# Work to be completed
Only the pictures are to be dropped; return all other data below exactly.

# Dataset extract
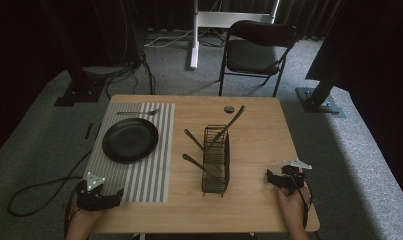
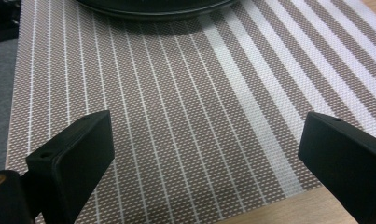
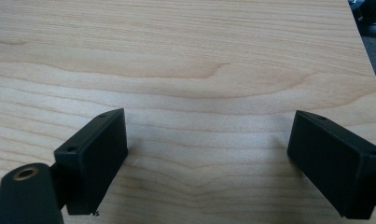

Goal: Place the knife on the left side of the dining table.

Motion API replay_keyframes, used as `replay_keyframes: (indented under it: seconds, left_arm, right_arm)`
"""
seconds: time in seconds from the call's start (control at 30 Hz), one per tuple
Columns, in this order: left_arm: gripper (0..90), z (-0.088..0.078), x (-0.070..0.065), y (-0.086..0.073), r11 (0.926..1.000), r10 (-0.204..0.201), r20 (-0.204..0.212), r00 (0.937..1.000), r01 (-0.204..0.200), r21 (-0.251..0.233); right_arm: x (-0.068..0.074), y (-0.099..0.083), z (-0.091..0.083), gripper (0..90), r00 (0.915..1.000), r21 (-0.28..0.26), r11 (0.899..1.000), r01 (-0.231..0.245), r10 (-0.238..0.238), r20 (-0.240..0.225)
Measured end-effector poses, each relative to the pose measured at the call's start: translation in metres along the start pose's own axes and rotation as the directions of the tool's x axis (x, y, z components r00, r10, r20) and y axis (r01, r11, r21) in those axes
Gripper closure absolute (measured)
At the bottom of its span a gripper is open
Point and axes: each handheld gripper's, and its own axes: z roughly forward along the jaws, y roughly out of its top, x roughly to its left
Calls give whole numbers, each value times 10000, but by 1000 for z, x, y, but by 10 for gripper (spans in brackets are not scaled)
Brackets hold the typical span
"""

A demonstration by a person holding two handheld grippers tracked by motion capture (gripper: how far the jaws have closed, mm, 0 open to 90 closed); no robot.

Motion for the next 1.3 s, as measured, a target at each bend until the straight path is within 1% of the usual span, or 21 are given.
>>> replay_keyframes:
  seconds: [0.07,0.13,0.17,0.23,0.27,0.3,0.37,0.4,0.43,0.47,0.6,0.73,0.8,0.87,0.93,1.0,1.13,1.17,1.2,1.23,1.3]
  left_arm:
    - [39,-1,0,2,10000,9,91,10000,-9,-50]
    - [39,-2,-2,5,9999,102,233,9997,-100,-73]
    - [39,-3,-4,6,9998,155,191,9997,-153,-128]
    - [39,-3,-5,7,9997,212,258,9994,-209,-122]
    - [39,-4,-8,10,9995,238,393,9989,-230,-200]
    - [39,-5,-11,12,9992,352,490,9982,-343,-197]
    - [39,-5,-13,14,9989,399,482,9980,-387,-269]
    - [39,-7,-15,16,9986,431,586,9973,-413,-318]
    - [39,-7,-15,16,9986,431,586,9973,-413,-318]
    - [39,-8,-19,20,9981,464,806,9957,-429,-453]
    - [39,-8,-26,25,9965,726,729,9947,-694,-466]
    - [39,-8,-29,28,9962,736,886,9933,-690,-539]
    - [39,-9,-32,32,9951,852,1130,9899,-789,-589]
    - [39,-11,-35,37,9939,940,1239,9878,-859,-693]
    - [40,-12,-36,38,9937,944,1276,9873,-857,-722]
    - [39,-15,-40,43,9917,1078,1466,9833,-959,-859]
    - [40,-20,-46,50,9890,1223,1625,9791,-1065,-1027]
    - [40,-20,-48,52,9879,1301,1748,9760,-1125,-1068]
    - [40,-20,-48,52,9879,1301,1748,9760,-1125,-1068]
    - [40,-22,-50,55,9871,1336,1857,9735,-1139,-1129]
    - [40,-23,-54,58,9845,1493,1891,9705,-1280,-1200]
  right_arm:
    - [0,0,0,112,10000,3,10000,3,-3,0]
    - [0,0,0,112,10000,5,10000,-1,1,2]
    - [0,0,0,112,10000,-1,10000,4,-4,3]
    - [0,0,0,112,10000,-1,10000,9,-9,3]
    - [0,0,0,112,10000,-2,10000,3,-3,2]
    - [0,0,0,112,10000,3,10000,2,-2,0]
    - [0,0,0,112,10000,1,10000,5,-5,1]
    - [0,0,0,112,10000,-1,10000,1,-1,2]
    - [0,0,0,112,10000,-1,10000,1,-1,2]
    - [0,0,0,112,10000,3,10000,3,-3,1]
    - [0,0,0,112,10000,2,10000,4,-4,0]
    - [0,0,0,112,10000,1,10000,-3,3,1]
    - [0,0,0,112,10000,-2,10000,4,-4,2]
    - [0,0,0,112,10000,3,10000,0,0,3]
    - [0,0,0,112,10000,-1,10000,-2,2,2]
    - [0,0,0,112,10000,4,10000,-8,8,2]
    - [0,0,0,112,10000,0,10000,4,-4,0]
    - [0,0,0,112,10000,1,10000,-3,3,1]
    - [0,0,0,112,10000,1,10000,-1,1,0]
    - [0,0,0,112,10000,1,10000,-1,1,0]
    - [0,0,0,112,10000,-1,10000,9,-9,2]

# Task answer
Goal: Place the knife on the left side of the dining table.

Motion API replay_keyframes, used as `replay_keyframes: (indented under it: seconds, left_arm, right_arm)`
"""
seconds: time in seconds from the call's start (control at 30 Hz), one per tuple
Columns, in this order: left_arm: gripper (0..90), z (-0.088..0.078), x (-0.070..0.065), y (-0.086..0.073), r11 (0.926..1.000), r10 (-0.204..0.201), r20 (-0.204..0.212), r00 (0.937..1.000), r01 (-0.204..0.200), r21 (-0.251..0.233); right_arm: x (-0.068..0.074), y (-0.099..0.083), z (-0.091..0.083), gripper (0..90), r00 (0.915..1.000), r21 (-0.28..0.26), r11 (0.899..1.000), r01 (-0.231..0.245), r10 (-0.238..0.238), r20 (-0.240..0.225)
Measured end-effector poses, each relative to the pose measured at the call's start: translation in metres along the start pose's own axes and rotation as the directions of the tool's x axis (x, y, z components r00, r10, r20) and y axis (r01, r11, r21) in those axes
Gripper closure absolute (measured)
At the bottom of its span a gripper is open
Point and axes: each handheld gripper's, and its own axes: z roughly forward along the jaws, y roughly out of its top, x roughly to its left
Calls give whole numbers, each value times 10000, but by 1000 for z, x, y, but by 10 for gripper (spans in brackets are not scaled)
Brackets hold the typical span
"""

A demonstration by a person holding two handheld grippers tracked by motion capture (gripper: how far the jaws have closed, mm, 0 open to 90 closed); no robot.

Motion for the next 1.3 s, as measured, a target at each bend until the straight path is within 1% of the usual span, or 21 are given.
>>> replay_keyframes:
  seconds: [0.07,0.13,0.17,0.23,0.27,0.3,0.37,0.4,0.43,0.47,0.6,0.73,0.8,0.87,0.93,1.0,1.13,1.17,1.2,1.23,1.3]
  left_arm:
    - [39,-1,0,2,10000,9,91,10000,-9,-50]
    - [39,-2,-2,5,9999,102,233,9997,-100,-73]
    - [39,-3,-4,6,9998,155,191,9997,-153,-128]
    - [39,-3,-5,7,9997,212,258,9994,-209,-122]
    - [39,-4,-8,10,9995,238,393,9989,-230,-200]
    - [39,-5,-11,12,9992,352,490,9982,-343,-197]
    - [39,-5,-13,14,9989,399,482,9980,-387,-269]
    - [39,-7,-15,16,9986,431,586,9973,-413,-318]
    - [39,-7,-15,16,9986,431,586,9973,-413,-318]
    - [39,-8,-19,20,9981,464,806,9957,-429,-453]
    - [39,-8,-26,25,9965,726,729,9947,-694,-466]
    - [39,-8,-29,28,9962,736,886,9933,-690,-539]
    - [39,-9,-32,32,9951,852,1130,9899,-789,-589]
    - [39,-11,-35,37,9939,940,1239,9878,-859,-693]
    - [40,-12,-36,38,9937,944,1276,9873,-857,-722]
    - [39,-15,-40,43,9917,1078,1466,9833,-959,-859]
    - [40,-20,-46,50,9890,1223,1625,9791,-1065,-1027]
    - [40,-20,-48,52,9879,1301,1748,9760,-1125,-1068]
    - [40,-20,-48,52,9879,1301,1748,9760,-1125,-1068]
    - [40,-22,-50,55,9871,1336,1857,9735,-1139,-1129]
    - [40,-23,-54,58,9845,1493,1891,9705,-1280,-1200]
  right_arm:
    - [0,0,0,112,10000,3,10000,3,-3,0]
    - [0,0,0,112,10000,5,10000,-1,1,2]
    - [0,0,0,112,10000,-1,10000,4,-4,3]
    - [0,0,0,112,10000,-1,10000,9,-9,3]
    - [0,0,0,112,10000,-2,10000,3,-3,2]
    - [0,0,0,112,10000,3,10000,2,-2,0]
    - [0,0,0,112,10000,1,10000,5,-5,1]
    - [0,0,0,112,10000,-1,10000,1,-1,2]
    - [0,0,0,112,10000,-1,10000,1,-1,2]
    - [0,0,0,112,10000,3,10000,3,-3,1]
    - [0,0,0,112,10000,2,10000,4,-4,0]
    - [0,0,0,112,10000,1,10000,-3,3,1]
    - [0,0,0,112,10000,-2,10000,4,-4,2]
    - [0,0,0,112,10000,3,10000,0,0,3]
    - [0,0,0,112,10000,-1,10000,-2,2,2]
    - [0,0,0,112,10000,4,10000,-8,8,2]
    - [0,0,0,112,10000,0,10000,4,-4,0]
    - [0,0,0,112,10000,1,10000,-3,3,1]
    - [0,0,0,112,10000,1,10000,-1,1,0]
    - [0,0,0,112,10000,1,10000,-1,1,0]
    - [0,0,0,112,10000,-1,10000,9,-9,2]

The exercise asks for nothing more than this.